Drop the images; return everything else in the listing below exactly.
*** Opening of Material provided ***
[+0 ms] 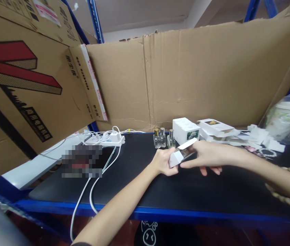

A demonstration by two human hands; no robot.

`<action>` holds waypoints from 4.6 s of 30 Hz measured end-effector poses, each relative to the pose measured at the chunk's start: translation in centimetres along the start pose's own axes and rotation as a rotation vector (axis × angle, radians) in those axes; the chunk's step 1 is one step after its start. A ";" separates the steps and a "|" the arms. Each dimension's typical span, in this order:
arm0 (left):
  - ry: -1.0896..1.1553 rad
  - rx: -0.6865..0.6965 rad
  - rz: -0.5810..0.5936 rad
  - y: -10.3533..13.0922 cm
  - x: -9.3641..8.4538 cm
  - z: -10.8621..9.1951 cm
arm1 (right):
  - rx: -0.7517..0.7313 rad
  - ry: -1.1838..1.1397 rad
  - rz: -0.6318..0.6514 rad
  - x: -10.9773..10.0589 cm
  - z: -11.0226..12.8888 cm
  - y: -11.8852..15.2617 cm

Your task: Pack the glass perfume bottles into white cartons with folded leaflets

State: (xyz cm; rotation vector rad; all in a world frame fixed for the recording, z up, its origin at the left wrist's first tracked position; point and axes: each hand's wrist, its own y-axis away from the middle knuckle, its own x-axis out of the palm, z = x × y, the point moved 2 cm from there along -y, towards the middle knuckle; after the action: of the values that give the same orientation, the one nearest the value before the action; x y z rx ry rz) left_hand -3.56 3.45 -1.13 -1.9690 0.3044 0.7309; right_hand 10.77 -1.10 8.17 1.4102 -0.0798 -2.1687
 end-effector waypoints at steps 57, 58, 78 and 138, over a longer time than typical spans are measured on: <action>0.330 -0.059 -0.064 0.6 0.1 0.8 | -0.522 0.348 -0.813 -3.0 -4.6 4.1; 0.329 -0.054 -0.062 0.6 0.0 0.8 | -0.447 0.338 -0.790 -2.9 -5.5 3.8; 0.172 -0.001 -0.075 0.8 0.4 0.3 | -0.431 0.142 -0.634 2.9 -3.7 4.2; -0.076 -0.129 0.031 0.2 0.5 0.6 | -0.118 -0.315 -0.412 -0.3 -2.1 0.7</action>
State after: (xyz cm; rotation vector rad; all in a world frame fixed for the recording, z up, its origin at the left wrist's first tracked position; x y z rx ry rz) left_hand -3.53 3.96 -1.75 -2.0562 0.2477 0.8615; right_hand 13.00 -1.05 7.68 1.0789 0.2408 -2.6706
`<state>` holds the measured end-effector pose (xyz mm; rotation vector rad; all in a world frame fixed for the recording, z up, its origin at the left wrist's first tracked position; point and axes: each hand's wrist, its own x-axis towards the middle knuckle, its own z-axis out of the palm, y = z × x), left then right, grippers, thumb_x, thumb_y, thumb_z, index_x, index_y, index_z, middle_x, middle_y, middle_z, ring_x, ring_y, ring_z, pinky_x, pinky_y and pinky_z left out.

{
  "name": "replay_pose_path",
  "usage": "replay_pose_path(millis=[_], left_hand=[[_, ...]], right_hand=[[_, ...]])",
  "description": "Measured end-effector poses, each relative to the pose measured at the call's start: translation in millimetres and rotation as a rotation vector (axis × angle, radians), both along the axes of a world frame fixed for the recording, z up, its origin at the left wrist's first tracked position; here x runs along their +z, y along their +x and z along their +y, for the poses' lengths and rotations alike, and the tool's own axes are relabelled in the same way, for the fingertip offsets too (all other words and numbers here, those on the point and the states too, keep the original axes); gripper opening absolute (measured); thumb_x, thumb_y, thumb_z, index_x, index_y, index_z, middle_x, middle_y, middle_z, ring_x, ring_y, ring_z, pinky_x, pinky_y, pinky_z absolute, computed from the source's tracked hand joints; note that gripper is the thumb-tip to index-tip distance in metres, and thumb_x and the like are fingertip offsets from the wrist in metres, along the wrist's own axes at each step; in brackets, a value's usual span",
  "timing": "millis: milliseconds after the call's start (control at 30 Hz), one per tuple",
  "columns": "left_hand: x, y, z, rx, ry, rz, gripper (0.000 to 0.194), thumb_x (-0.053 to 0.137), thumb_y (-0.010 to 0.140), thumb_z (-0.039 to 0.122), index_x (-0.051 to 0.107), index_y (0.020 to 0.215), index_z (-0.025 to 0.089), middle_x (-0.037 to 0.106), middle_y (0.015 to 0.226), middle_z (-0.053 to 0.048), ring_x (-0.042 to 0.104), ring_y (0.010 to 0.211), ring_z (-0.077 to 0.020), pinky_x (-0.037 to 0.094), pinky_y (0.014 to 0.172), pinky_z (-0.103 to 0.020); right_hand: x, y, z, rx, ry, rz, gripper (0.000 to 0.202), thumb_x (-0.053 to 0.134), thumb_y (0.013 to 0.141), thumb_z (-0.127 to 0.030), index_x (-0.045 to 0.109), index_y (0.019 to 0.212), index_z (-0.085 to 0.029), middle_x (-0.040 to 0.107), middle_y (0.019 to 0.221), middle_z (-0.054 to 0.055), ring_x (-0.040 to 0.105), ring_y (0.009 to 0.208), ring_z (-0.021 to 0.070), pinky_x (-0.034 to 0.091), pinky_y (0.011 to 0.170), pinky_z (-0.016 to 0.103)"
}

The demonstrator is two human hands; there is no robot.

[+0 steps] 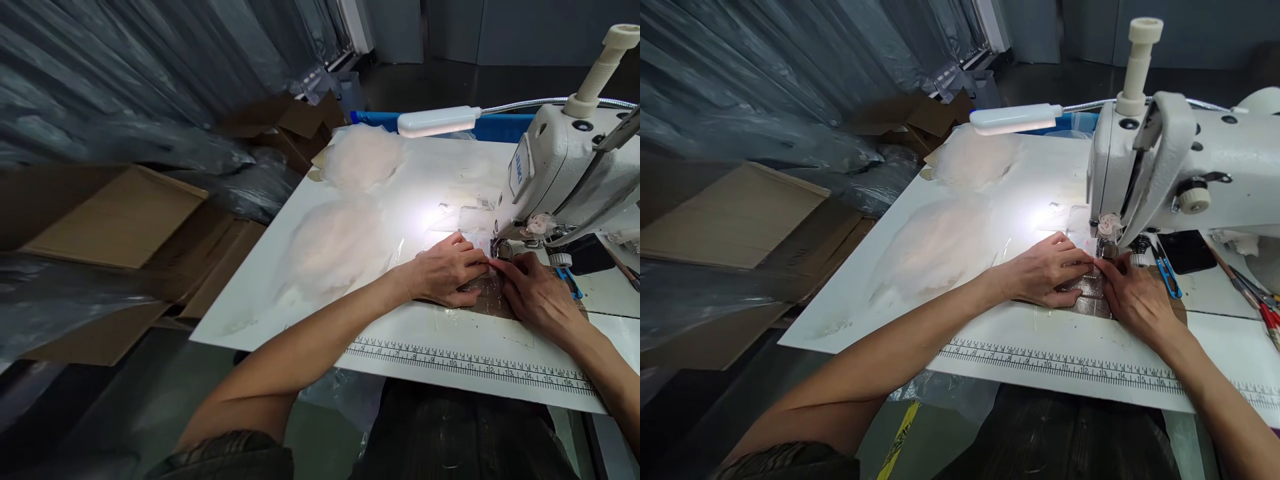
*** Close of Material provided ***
■ **Task output**:
[+0 ms] 

A demonstration by two human hands; no robot.

`<action>` holds waypoints from 4.6 s of 30 Hz measured end-effector poses, each relative to the pose measured at the chunk's start: translation in centimetres along the start pose's own axes and rotation as a rotation vector (axis × angle, radians) in those axes; the chunk's step 1 is one step after its start. A ";" separates the steps and a "|" the arms. Each dimension's typical span, in this order:
arm0 (left):
  - ry: -1.0896..1.1553 rad
  - rx: -0.6865..0.6965 rad
  - rz: -0.5810..0.5936 rad
  - y: -10.3533..13.0922 cm
  - x: -9.3641..8.4538 cm
  - z: -10.8621..9.1951 cm
arm1 (right):
  - rx: -0.7517..0.7313 rad
  - ry: -1.1838..1.1397 rad
  - rz: -0.6318..0.6514 rad
  - x: -10.9773..10.0589 cm
  - z: -11.0226..12.8888 cm
  - y: -11.8852..15.2617 cm

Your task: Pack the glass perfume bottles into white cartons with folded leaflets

State: (xyz cm; rotation vector rad; all in a world frame fixed for the recording, z up, its origin at the left wrist's first tracked position; point and axes: each hand's wrist, its own y-axis away from the middle knuckle, its own x-axis out of the palm, z = x × y, the point moved 2 cm from there along -y, towards the middle knuckle; after the action: of the values that give the same orientation, the one nearest the value before the action; x y z rx ry rz) left_hand -3.56 3.45 -1.13 -1.9690 0.3044 0.7309; right_hand 10.77 -1.10 8.17 1.4102 -0.0798 -2.1687
 end-effector waypoints at steps 57, 58, 78 and 138, over a longer time than typical spans are measured on: <action>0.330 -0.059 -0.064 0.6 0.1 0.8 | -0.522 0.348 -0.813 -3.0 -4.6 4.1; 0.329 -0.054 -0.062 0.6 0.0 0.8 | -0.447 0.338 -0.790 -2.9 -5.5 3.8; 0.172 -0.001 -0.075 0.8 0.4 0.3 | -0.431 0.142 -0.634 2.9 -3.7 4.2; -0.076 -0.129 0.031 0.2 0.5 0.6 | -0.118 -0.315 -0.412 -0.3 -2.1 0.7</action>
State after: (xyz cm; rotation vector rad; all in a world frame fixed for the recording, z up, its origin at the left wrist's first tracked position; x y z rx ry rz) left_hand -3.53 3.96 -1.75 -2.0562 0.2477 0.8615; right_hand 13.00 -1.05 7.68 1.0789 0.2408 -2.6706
`<state>` holds the measured end-effector pose (xyz mm; rotation vector rad; all in a world frame fixed for the recording, z up, its origin at the left wrist's first tracked position; point and axes: each hand's wrist, its own x-axis towards the middle knuckle, its own z-axis out of the palm, y = z × x), left then right, grippers, thumb_x, thumb_y, thumb_z, index_x, index_y, index_z, middle_x, middle_y, middle_z, ring_x, ring_y, ring_z, pinky_x, pinky_y and pinky_z left out.

{
  "name": "replay_pose_path",
  "usage": "replay_pose_path(millis=[_], left_hand=[[_, ...]], right_hand=[[_, ...]])",
  "description": "Measured end-effector poses, each relative to the pose measured at the call's start: translation in millimetres and rotation as a rotation vector (axis × angle, radians), both along the axes of a world frame fixed for the recording, z up, its origin at the left wrist's first tracked position; here x runs along their +z, y along their +x and z along their +y, for the poses' lengths and rotations alike, and the tool's own axes are relabelled in the same way, for the fingertip offsets too (all other words and numbers here, those on the point and the states too, keep the original axes); gripper opening absolute (measured); thumb_x, thumb_y, thumb_z, index_x, index_y, index_z, middle_x, middle_y, middle_z, ring_x, ring_y, ring_z, pinky_x, pinky_y, pinky_z absolute, computed from the source's tracked hand joints; note that gripper is the thumb-tip to index-tip distance in metres, and thumb_x and the like are fingertip offsets from the wrist in metres, along the wrist's own axes at each step; in brackets, a value's usual span",
  "timing": "millis: milliseconds after the call's start (control at 30 Hz), one per tuple",
  "columns": "left_hand: x, y, z, rx, ry, rz, gripper (0.000 to 0.194), thumb_x (-0.053 to 0.137), thumb_y (-0.010 to 0.140), thumb_z (-0.039 to 0.122), index_x (-0.051 to 0.107), index_y (0.020 to 0.215), index_z (-0.025 to 0.089), middle_x (-0.037 to 0.106), middle_y (0.015 to 0.226), middle_z (-0.053 to 0.048), ring_x (-0.042 to 0.104), ring_y (0.010 to 0.211), ring_z (-0.077 to 0.020), pinky_x (-0.037 to 0.094), pinky_y (0.014 to 0.172), pinky_z (-0.103 to 0.020); right_hand: x, y, z, rx, ry, rz, gripper (0.000 to 0.202), thumb_x (-0.053 to 0.134), thumb_y (0.013 to 0.141), thumb_z (-0.127 to 0.030), index_x (-0.045 to 0.109), index_y (0.019 to 0.212), index_z (-0.085 to 0.029), middle_x (-0.040 to 0.107), middle_y (0.019 to 0.221), middle_z (-0.054 to 0.055), ring_x (-0.040 to 0.105), ring_y (0.009 to 0.208), ring_z (-0.021 to 0.070), pinky_x (-0.034 to 0.091), pinky_y (0.011 to 0.170), pinky_z (-0.016 to 0.103)"
}

The demonstrator is two human hands; there is no robot.

[+0 steps] 

The response is now finished.